In generale, l’attuale accordo non nasce sulla base di un’analisi economica corretta della tassazione degli utili delle imprese e rinforza le disuguaglianze globali. Dal punto di vista dei Paesi in via di sviluppo, può essere visto solamente come una soluzione temporanea alla quale dover sottostare. In mancanza di soluzioni sostenibili, ai paesi non dovrebbe essere impedito di inseguire soluzioni alternative, come la Web Tax, che già produce gettito, o le soluzioni per la tassazione dei servizi digitali sviluppate dal Comitato fiscale delle Nazioni Unite.
Le negoziazioni devono continuare durante la presidenza dell’Indonesia nel 2022 e dell’India nel 2023 ma in un format diverso che riconosca il fallimento degli ultimi due anni nel dare voce ai paesi in via di sviluppo. Questo dovrà portare necessariamente ad un nuovo round di negoziati, più inclusivo, che possa consegnare un nuovo accordo fiscale globale al mondo.

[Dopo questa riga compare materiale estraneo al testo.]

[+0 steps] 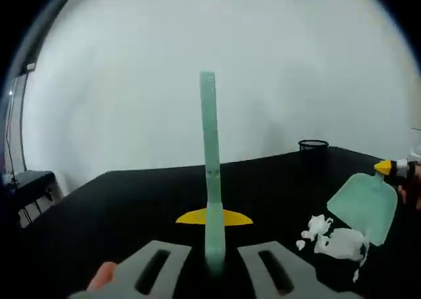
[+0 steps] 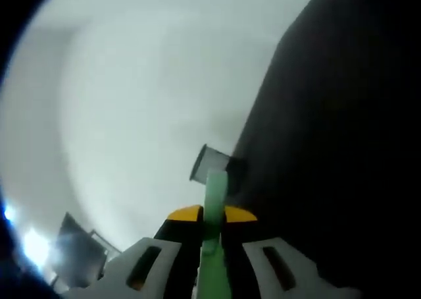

Dare risposte ai complessi problemi globali di oggi, dall’offrire servizi pubblici sufficienti all’affrontare la crisi climatica, richiede una visione che mette la ricerca del bene comune davanti all’interesse nazionale. Vuol dire scegliere di stare dalla parte non di multinazionali e paradisi fiscali, ma di cittadini sia nel Nord che nel Sud del mondo. La storia vi giudicherà aspramente se fallirete questa occasione.
I firmatari sono membri di ICRICT, la commissione indipendente per la riforma della fiscalità delle multinazionali.
Edmund Fitzgerald, professore di economia all’Università di Oxford, Jayati Ghosh, professore di economia, Università del Massachusetts Amherst, Kim S. Jacinto Henares, consulente fiscale internazionale, Eva Joly, avvocato ed ex parlamentare europeo, Ricardo Martner, economista, Suzanne Matale, ministro della Chiesa Episcopale Metodista Africana, Leónce Ndikumana, professore di economia all’Università del Massachusetts Amherst, José Antonio Ocampo (presidente), professore di economia alla Columbia University, ex ministro delle finanze della Colombia, Irene Ovonji-Odida, avvocato, Thomas Piketty, professore alla EHESS e alla Scuola di Economia di Parigi, Magdalena Sepúlveda Carmona, direttore esecutivo dell’Iniziativa globale per i diritti economici, sociali e culturali (GI-ESCR), Joseph E. Stiglitz, professore alla Columbia University, vincitore del premio Nobel per l’economia nel 2001, Wayne Swan, presidente nazionale del partito laburista australiano, ex ministro delle finanze dell’Australia, Gabriel Zucman, professore associato di economia all’Università della California a Berkeley.